- EXERCISE: Every line of the material below in which "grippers" shows up is to be located and copied.

- INFORMATION SHOWN:
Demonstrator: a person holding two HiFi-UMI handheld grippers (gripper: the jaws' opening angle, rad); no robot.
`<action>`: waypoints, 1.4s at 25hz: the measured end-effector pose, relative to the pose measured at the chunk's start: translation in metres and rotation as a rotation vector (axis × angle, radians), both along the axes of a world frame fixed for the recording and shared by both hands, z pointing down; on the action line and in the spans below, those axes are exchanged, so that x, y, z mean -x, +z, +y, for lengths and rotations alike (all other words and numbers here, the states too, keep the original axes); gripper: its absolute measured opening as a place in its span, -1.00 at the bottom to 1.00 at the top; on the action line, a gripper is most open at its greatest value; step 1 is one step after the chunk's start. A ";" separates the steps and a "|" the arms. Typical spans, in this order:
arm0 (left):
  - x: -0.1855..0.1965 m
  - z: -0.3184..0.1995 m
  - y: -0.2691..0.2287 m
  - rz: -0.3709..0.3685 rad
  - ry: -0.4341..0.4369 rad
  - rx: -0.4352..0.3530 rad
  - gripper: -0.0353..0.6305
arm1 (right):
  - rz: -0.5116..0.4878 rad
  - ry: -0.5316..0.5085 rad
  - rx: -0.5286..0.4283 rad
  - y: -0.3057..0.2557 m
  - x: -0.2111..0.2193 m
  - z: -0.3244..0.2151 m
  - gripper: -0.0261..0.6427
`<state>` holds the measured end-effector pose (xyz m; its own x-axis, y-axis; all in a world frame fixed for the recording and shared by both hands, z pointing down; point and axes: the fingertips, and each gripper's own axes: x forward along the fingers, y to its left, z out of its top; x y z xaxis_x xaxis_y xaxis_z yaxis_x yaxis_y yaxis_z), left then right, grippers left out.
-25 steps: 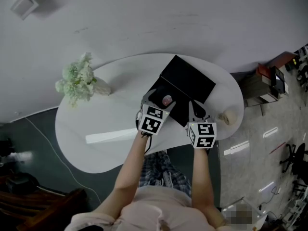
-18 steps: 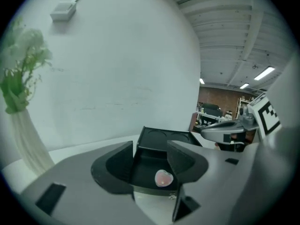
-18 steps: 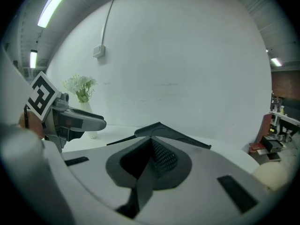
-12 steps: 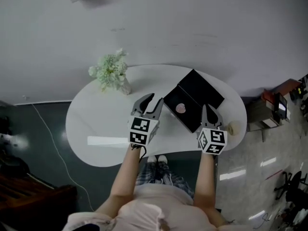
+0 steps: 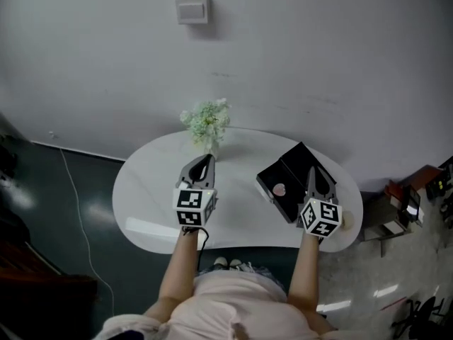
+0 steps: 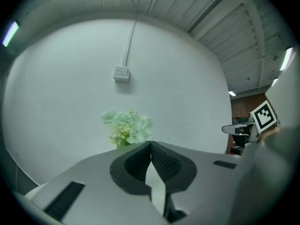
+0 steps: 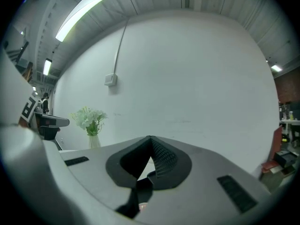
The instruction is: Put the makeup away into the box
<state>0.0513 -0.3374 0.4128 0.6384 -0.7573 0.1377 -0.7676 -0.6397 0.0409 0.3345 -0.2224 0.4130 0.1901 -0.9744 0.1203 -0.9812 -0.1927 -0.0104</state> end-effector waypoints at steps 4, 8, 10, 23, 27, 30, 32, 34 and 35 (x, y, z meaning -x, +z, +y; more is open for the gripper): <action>0.028 -0.008 -0.011 0.035 -0.052 -0.014 -0.82 | 0.022 -0.010 -0.032 -0.017 0.007 -0.002 -0.87; 0.040 -0.012 -0.017 0.050 -0.071 -0.024 -0.82 | 0.037 -0.018 -0.034 -0.019 0.011 -0.002 -0.87; 0.043 -0.011 -0.018 0.047 -0.074 -0.023 -0.82 | 0.042 -0.024 -0.034 -0.019 0.014 0.000 -0.88; 0.038 -0.005 -0.016 0.031 -0.046 -0.021 -0.82 | 0.044 -0.023 -0.040 -0.014 0.019 0.014 -0.87; 0.037 -0.002 -0.016 0.029 -0.047 -0.021 -0.82 | 0.040 -0.019 -0.035 -0.012 0.016 0.017 -0.87; 0.037 -0.001 -0.016 0.026 -0.049 -0.020 -0.82 | 0.036 -0.021 -0.030 -0.011 0.014 0.018 -0.87; 0.037 0.001 -0.016 0.023 -0.051 -0.020 -0.82 | 0.035 -0.024 -0.028 -0.010 0.014 0.018 -0.87; 0.037 0.002 -0.016 0.016 -0.053 -0.019 -0.82 | 0.036 -0.028 -0.026 -0.010 0.013 0.018 -0.88; 0.037 0.003 -0.015 0.012 -0.056 -0.018 -0.82 | 0.036 -0.030 -0.024 -0.009 0.013 0.018 -0.88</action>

- EXERCISE SOLUTION:
Demonstrator: a person holding two HiFi-UMI handheld grippers (gripper: the jaws' opening angle, rad); no robot.
`<state>` holds the measured end-effector pose (xyz m; its own x-axis, y-axis; all in a world frame fixed for the recording and shared by both hands, z pointing down; point and axes: the fingertips, and each gripper's own axes: x forward along the fingers, y to its left, z out of its top; x y z xaxis_x xaxis_y xaxis_z yaxis_x yaxis_y yaxis_z), left then right, grippers left out.

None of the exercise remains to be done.